TORONTO -- Ontario is pledging a massive expansion of COVID-19 testing in the next few weeks – targeting virtually any identifiable group thought to be at high risk of infection – but there is still no plan to screen widely for who may have had the virus without knowing.
Last week, the province announced it would start allowing coronavirus tests for anyone who feared they may have been exposed to an infected person or anyone who thought they may be infected but were not showing symptoms.
On Friday, ministers and senior health bureaucrats announced a plan already underway which would see numerous other high-risk groups and new sectors of the slowly reopening private sector undergo tests.
Health Minister Christine Elliott said Ontario is in the “post-peak phase of our fight.”
“Today our strategy builds on this new foundation – with expanded surveillance for vulnerable populations who are not showing symptoms.”
She said some testing capacity would still be held “in reserve” for new outbreaks in long-term care homes or other “hotspots.”
This week, Toronto first responders and LCBO employees were ordered to undergo testing, along with staff at certain adult correctional facilities, hospital staff and workers at various congregate residential settings.
Next week, they will be joined by “pop-up” testing centres in neighbourhoods hard hit by the virus. In Windsor-Essex, the local public health unit dispatched paramedics to take samples in common places such as parking lots.
In Scarborough, three pop up sites are planned to be ready by next week.
“We’re getting mobile testing teams up and running – these mobile teams will be rapidly deployed to any hotspots in Ontario – to deal with outbreaks,” Premier Doug Ford said.
Going forward, the province plans to expand testing to a variety of different workplaces and settings, in what officials call the “monitoring and screening” stage of Ontario’s COVID-19 response.
The testing could include a myriad of workplaces such as large manufacturers, essential workplaces such as construction or agriculture, hospital in-patients awaiting surgery or other forms of treatment, all other forms of congregate residential settings not targeted previously, First Nations communities, and the close contacts of high-risk people such as healthcare workers or first responders.
On Friday, Ontario tested 18,525 specimens, above their daily goal of 16,000 tests and nearing full province-wide daily capacity of 20,900.
The tests located 344 infected persons, representing a positivity rate of 1.85 per cent.
Officials did not immediately explain if Ontario’s total daily testing capacity would continue to increase to accommodate the widened testing criteria announced on Friday.
While there has been talk across Canada of conducting widespread serology screening, to see how many people have the antibodies in their blood to indicate they have recovered from the virus and possess immunity, there remains no detailed plan on when such a screening will begin.
There have been numerous such efforts conducted in the United States, some involving thousands of people.

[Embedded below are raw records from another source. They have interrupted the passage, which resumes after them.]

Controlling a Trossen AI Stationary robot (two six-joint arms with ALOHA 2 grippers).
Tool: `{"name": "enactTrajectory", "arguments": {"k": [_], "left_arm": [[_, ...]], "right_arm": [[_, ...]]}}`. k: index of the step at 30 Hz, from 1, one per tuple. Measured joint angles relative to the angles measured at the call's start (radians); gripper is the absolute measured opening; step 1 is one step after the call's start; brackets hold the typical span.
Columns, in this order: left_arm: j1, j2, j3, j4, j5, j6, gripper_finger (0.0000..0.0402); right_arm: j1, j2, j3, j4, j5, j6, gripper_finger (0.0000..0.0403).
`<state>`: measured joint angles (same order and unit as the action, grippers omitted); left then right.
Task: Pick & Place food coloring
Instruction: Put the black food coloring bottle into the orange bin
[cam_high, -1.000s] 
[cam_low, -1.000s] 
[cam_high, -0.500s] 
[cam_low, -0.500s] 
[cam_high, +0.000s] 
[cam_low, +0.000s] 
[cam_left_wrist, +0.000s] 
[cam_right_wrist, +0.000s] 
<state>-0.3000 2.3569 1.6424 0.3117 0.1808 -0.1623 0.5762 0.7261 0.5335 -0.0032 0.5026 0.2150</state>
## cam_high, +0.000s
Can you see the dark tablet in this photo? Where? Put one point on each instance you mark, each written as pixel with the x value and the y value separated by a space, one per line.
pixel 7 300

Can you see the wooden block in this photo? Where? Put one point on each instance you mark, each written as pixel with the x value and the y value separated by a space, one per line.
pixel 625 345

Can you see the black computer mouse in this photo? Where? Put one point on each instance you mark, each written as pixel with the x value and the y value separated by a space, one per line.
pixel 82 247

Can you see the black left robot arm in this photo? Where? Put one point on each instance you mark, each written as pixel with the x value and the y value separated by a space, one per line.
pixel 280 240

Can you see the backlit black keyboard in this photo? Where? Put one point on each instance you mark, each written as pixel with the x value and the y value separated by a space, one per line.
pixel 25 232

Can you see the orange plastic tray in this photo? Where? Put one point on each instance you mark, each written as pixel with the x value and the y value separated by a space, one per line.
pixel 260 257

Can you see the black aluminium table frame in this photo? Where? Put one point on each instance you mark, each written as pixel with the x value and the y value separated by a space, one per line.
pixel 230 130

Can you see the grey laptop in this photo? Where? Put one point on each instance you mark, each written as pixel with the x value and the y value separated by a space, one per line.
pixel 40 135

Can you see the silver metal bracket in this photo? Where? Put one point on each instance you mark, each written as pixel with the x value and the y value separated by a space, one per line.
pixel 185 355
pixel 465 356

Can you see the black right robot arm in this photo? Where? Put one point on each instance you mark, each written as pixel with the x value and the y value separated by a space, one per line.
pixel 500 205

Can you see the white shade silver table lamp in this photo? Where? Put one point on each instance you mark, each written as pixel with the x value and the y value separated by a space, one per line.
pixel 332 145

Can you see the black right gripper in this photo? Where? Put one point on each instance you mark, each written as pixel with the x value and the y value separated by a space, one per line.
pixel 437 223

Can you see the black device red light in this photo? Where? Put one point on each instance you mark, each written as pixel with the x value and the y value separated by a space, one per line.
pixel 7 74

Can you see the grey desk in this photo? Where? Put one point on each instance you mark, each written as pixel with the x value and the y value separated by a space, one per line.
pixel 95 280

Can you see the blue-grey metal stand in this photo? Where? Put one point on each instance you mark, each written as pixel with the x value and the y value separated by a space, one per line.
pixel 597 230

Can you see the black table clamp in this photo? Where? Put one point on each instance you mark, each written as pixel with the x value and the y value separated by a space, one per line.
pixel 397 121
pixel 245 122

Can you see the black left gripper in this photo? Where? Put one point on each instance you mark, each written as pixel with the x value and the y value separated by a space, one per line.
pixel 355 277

Officials said Friday that up to 80 per cent of test results are now being delivered to patients within two days – a vast improvement from April when some patients waited weeks for results.
They said Ontario is still third in Confederation for testing per capita, behind Quebec and Alberta.
Eighty-nine per cent of case contacts are now being reached within 24 hours – slightly less than the numbers in the low 90s cited by ministers in the past two weeks.
R0 remains above 1 in majority of province
Ontario public health officials have said that the reproductive rate or “R0” of the virus has been on a steady decline in recent weeks, nearing the magic “below one” threshold where infections begin to slow to a halt.
However, on Friday, health officials said that as of May 25, the R0 in central, eastern and the GTA regions remains at one or above.
In western and northern Ontario, it had fallen to 0.8 and 0.9 respectively.
In Toronto, officials said the reproductive rate stood at 1.2 on May 25.
ICU occupancy hit peak on April 8
Ontario health officials also released detailed data on critical care bed occupancy throughout the province on Friday.
They say intensive care unit occupancy hit 284 on April 8, and had fallen to 100 by Friday.
But there are major regional disparities in occupancy.
Even with a major ramp-up of capacity in hospitals, including new ventilator installations and redeployments of thousands of staff, 61 per cent of critical care beds in the Toronto LHIN region were occupied on Wednesday.
But in northwestern Ontario, it was only 30 per cent. In Windsor-Essex and Chatham, it was 38 per cent.